Task to carry out. Give back the full set of entries exactly, keeping each line intact.
__________
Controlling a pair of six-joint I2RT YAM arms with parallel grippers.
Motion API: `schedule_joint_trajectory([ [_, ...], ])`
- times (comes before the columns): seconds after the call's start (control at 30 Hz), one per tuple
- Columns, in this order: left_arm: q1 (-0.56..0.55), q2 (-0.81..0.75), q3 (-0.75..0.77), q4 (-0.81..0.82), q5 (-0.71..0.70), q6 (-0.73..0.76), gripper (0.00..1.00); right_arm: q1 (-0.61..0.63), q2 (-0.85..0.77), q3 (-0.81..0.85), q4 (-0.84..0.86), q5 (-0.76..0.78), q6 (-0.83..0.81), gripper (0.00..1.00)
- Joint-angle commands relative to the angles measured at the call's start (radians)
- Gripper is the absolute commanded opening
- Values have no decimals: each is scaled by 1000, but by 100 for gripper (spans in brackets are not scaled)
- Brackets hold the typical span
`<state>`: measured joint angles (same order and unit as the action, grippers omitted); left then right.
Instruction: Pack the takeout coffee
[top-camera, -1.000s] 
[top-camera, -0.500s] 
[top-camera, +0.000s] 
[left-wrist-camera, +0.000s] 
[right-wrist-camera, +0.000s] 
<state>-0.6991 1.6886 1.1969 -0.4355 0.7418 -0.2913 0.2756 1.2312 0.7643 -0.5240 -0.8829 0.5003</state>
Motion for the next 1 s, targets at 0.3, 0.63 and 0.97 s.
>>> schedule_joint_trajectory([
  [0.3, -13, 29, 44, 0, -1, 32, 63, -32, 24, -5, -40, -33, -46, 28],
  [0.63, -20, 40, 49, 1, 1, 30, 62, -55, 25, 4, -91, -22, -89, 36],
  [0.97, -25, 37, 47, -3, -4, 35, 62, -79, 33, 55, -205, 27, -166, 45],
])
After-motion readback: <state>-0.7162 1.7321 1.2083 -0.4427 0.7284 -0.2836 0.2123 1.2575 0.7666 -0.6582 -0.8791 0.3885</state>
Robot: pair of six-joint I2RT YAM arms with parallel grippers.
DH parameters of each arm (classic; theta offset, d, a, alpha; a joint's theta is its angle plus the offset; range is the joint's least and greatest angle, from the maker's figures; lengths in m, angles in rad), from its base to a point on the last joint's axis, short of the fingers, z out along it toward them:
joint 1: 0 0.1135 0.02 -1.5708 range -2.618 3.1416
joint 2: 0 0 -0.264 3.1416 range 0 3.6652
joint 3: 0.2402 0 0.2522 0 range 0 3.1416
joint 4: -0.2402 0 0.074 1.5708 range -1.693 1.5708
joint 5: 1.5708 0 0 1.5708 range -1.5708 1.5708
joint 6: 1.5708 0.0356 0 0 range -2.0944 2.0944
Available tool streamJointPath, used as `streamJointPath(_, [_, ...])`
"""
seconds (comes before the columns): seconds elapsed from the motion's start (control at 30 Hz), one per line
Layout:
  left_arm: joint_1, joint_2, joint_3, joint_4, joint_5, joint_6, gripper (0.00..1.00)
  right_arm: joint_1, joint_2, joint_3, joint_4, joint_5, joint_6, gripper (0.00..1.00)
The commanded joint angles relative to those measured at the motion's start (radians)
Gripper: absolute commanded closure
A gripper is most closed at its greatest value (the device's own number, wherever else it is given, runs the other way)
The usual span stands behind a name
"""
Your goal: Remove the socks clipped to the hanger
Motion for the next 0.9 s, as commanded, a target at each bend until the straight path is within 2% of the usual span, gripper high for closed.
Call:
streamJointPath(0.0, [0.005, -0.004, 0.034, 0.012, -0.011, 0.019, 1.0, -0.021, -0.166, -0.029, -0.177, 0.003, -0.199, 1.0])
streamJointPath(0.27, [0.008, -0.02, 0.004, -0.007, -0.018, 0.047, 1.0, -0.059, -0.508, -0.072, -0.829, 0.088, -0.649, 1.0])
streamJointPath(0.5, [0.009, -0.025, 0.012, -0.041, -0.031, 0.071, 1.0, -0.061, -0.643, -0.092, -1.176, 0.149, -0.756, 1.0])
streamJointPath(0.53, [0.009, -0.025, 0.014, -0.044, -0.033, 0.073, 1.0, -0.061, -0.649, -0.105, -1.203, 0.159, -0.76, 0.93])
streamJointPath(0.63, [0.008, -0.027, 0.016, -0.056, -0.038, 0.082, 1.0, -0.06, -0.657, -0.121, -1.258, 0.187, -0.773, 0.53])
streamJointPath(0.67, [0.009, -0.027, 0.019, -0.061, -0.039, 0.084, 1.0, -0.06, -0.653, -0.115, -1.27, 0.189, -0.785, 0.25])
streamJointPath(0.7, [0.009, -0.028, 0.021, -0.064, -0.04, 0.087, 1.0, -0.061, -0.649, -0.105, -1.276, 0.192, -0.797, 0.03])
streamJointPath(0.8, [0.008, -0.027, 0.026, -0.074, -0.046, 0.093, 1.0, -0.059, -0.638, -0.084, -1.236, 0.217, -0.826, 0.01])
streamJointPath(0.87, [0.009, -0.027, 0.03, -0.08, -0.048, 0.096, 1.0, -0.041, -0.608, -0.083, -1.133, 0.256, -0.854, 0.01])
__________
Expected answer.
Controlling a pair of six-joint I2RT YAM arms with parallel grippers.
Motion API: `schedule_joint_trajectory([ [_, ...], ])`
- times (comes before the columns): seconds after the call's start (control at 30 Hz), one per tuple
- Columns, in this order: left_arm: q1 (-0.56..0.55), q2 (-0.81..0.75), q3 (-0.75..0.77), q4 (-0.81..0.82), q5 (-0.71..0.70), q6 (-0.73..0.76), gripper (0.00..1.00); right_arm: q1 (-0.61..0.63), q2 (-0.85..0.77), q3 (-0.81..0.85), q4 (-0.84..0.86), q5 (-0.76..0.78), q6 (-0.83..0.81), gripper (0.00..1.00)
- Joint-angle commands relative to the angles measured at the call's start (radians)
- Gripper is the absolute commanded opening
- Values have no decimals: each is scaled by 1000, but by 100 for gripper (spans in brackets are not scaled)
- Brackets hold the typical span
`<state>`: measured joint angles (same order and unit as the action, grippers omitted); left then right.
Instruction: Pack the takeout coffee
[top-camera, -1.000s] 
[top-camera, -0.500s] 
[top-camera, +0.000s] 
[left-wrist-camera, +0.000s] 
[right-wrist-camera, +0.000s] 
<state>-0.6991 1.6886 1.1969 -0.4355 0.7418 -0.2913 0.2756 1.2312 0.7643 -0.5240 -0.8829 0.5003</state>
Motion for the next 1 s, targets at 0.3, 0.63 and 0.97 s.
>>> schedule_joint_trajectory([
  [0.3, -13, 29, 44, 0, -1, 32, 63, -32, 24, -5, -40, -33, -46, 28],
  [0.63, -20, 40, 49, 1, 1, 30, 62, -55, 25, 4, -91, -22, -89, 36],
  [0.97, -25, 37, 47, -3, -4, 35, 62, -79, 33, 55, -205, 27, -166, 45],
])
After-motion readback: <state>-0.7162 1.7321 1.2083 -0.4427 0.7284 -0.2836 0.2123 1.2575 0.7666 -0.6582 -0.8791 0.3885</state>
Robot: pair of six-joint I2RT YAM arms with parallel grippers.
DH parameters of each arm (classic; theta offset, d, a, alpha; a joint's theta is its angle plus the offset; range is the joint's least and greatest angle, from the maker's figures; lengths in m, angles in rad), from its base to a point on the last joint's axis, short of the fingers, z out along it toward them:
joint 1: 0 0.1135 0.02 -1.5708 range -2.618 3.1416
joint 2: 0 0 -0.264 3.1416 range 0 3.6652
joint 3: 0.2402 0 0.2522 0 range 0 3.1416
joint 4: -0.2402 0 0.074 1.5708 range -1.693 1.5708
joint 5: 1.5708 0 0 1.5708 range -1.5708 1.5708
joint 6: 1.5708 0.0356 0 0 range -2.0944 2.0944
Available tool streamJointPath, used as `streamJointPath(_, [_, ...])`
"""
seconds (comes before the columns): seconds elapsed from the motion's start (control at 30 Hz), one per line
Layout:
  left_arm: joint_1, joint_2, joint_3, joint_4, joint_5, joint_6, gripper (0.00..1.00)
  right_arm: joint_1, joint_2, joint_3, joint_4, joint_5, joint_6, gripper (0.00..1.00)
The commanded joint angles relative to those measured at the motion's start (radians)
Gripper: absolute commanded closure
A gripper is most closed at its greatest value (the device's own number, wherever else it is given, runs the other way)
The usual span stands behind a name
"""
Your goal: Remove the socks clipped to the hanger
Motion for the next 0.9 s, as commanded, a target at each bend until the straight path is within 2% of the usual span, gripper high for closed.
Call:
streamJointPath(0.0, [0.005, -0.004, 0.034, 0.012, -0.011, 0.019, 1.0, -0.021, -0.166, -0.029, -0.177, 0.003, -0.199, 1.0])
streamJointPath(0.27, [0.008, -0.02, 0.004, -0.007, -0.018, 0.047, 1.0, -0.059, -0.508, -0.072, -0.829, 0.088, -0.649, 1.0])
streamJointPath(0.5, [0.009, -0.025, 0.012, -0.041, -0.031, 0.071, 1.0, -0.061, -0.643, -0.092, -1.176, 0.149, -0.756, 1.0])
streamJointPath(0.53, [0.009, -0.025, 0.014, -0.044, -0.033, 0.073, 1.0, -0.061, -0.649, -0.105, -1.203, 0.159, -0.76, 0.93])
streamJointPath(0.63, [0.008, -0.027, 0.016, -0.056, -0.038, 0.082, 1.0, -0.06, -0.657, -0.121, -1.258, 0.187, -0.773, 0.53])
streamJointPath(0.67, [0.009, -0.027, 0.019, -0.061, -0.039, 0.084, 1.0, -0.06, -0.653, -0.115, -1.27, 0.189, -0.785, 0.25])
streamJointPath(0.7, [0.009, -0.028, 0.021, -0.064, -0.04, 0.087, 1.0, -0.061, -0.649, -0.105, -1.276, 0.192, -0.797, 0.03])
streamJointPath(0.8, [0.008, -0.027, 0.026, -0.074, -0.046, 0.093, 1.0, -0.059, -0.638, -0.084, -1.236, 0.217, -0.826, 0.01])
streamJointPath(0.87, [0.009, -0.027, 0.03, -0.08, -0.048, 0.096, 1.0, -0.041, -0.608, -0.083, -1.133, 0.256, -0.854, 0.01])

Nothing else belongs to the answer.